Re: [PATCH v2] packet: track ring entry use using a shadow ring to prevent RX ring overrun
From: Willem de Bruijn
Date: Sun May 20 2018 - 18:27:53 EST
On Sun, May 20, 2018 at 6:51 PM, Willem de Bruijn
<willemdebruijn.kernel@xxxxxxxxx> wrote:
> On Sat, May 19, 2018 at 8:07 AM, Jon Rosen <jrosen@xxxxxxxxx> wrote:
>> Fix PACKET_RX_RING bug for versions TPACKET_V1 and TPACKET_V2 which
>> casues the ring to get corrupted by allowing multiple kernel threads
>> to claim ownership of the same ring entry.

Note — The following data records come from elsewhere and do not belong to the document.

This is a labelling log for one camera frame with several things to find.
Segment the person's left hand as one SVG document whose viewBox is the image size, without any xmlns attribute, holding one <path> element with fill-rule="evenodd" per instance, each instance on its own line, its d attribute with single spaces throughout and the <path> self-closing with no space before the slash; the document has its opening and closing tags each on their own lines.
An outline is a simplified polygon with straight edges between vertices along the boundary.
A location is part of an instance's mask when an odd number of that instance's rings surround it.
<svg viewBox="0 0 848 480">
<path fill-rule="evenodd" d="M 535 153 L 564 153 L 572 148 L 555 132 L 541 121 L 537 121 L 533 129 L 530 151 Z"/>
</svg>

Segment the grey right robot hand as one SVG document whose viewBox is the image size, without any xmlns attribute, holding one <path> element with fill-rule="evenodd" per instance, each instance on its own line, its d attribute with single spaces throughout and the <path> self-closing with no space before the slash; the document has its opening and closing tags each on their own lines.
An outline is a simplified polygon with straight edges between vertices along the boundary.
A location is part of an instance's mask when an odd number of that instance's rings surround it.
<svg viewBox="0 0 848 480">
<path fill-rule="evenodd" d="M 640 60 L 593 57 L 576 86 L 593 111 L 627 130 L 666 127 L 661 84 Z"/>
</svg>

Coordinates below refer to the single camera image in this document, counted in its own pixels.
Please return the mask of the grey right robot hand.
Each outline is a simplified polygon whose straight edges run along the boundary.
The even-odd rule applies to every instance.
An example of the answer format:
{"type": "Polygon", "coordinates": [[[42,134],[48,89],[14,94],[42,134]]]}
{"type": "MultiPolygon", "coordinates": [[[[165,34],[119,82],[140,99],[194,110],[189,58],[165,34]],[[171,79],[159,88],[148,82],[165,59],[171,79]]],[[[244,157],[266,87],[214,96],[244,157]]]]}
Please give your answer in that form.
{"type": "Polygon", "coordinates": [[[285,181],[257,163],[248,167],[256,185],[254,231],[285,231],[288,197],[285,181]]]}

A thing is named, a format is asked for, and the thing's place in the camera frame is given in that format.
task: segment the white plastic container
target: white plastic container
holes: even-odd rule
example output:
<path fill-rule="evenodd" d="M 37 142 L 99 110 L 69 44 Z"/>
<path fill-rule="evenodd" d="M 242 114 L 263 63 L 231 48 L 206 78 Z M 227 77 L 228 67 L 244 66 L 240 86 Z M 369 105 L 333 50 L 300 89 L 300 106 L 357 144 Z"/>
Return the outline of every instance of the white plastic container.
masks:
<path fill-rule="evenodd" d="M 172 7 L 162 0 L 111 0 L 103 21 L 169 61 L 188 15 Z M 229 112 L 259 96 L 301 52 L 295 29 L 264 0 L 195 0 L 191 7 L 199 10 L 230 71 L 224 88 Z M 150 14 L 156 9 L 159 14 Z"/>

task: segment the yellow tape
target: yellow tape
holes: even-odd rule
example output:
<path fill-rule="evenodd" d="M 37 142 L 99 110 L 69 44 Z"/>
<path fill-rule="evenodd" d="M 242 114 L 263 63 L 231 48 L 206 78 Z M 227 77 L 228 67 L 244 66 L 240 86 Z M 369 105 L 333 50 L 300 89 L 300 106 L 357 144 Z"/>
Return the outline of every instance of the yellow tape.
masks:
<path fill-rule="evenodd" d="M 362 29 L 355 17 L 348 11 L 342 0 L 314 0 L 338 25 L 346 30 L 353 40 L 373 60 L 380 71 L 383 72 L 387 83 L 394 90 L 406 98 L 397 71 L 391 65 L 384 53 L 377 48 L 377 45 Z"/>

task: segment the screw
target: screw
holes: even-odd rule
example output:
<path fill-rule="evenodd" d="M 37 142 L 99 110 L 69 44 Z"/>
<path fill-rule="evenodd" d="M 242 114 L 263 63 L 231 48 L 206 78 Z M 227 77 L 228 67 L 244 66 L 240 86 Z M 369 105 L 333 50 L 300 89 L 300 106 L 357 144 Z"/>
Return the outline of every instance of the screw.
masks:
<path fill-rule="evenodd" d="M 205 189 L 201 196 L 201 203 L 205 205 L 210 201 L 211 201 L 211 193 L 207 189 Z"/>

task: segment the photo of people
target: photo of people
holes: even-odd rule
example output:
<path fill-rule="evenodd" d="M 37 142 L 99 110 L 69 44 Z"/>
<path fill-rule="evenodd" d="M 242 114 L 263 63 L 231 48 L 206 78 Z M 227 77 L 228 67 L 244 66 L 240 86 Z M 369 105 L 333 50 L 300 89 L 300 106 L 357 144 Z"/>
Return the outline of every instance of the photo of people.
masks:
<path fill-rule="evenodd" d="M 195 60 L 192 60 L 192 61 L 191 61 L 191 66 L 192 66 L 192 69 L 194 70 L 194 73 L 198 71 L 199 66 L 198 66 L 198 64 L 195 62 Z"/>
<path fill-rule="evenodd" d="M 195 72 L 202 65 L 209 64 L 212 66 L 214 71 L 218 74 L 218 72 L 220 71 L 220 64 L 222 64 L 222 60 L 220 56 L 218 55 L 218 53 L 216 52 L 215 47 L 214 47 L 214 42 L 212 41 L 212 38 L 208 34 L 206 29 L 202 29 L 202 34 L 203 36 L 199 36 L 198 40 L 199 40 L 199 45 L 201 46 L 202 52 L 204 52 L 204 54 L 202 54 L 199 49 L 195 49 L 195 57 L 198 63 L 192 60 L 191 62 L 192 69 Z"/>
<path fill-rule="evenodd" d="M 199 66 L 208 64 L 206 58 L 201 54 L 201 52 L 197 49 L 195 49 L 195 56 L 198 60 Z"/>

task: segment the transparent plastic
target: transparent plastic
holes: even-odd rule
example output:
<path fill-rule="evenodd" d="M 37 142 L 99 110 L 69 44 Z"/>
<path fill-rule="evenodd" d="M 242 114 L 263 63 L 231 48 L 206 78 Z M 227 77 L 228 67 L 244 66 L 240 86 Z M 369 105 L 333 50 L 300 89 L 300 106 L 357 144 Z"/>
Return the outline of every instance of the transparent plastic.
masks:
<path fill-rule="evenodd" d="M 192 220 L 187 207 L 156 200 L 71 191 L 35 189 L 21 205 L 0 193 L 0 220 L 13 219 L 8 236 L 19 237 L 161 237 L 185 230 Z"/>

Track ownership in a shadow
>> ring structure to prevent other kernel threads from reusing the same
>> entry before it's fully filled in, passed to user space, and then
>> eventually passed back to the kernel for use with a new packet.
>>
>> Signed-off-by: Jon Rosen <jrosen@xxxxxxxxx>
>> ---
>>
>> There is a bug in net/packet/af_packet.c:tpacket_rcv in how it manages
>> the PACKET_RX_RING for versions TPACKET_V1 and TPACKET_V2. This bug makes
>> it possible for multiple kernel threads to claim ownership of the same
>> ring entry, corrupting the ring and the corresponding packet(s).
>>
>> These diffs are the second proposed solution, previous proposal was described
>> in https://www.mail-archive.com/netdev@xxxxxxxxxxxxxxx/msg227468.html
>> subject [RFC PATCH] packet: mark ring entry as in-use inside spin_lock
>> to prevent RX ring overrun
>>
>> Those diffs would have changed the binary interface and have broken certain
>> applications. Consensus was that such a change would be inappropriate.
>>
>> These new diffs use a shadow ring in kernel space for tracking intermediate
>> state of an entry and prevent more than one kernel thread from simultaneously
>> allocating a ring entry. This avoids any impact to the binary interface
>> between kernel and userspace but comes at the additional cost of requiring a
>> second spin_lock when passing ownership of a ring entry to userspace.
>>
>> Jon Rosen (1):
>> packet: track ring entry use using a shadow ring to prevent RX ring
>> overrun
>>
>> net/packet/af_packet.c | 64 ++++++++++++++++++++++++++++++++++++++++++++++++++
>> net/packet/internal.h | 14 +++++++++++
>> 2 files changed, 78 insertions(+)
>>
>
>> @@ -2383,7 +2412,11 @@ static int tpacket_rcv(struct sk_buff *skb, struct net_device *dev,
>> #endif
>>
>> if (po->tp_version <= TPACKET_V2) {
>> + spin_lock(&sk->sk_receive_queue.lock);
>> __packet_set_status(po, h.raw, status);
>> + packet_rx_shadow_release(rx_shadow_ring_entry);
>> + spin_unlock(&sk->sk_receive_queue.lock);
>> +
>> sk->sk_data_ready(sk);
>
> Thanks for continuing to look at this. I spent some time on it last time
> around but got stuck, too.
>
> This version takes an extra spinlock in the hot path. That will be very
> expensive. Once we need to accept that, we could opt for a simpler
> implementation akin to the one discussed in the previous thread:
>
> stash a value in tp_padding or similar while tp_status remains
> TP_STATUS_KERNEL to signal ownership to concurrent kernel
> threads. The issue previously was that that field could not atomically
> be cleared together with __packet_set_status. This is no longer
> an issue when holding the queue lock.
>
> With a field like tp_padding, unlike tp_len, it is arguably also safe to
> clear it after flipping status (userspace should treat it as undefined).
>
> With v1 tpacket_hdr, no explicit padding field is defined but due to
> TPACKET_HDRLEN alignment it exists on both 32 and 64 bit
> platforms.
>
> The danger with using padding is that a process may write to it
> and cause deadlock, of course. There is no logical reason for doing
> so.
For the ring, there is no requirement to allocate exactly the amount
specified by the user request. Safer than relying on shared memory
and simpler than the extra allocation in this patch would be to allocate
extra shadow memory at the end of the ring (and not mmap that).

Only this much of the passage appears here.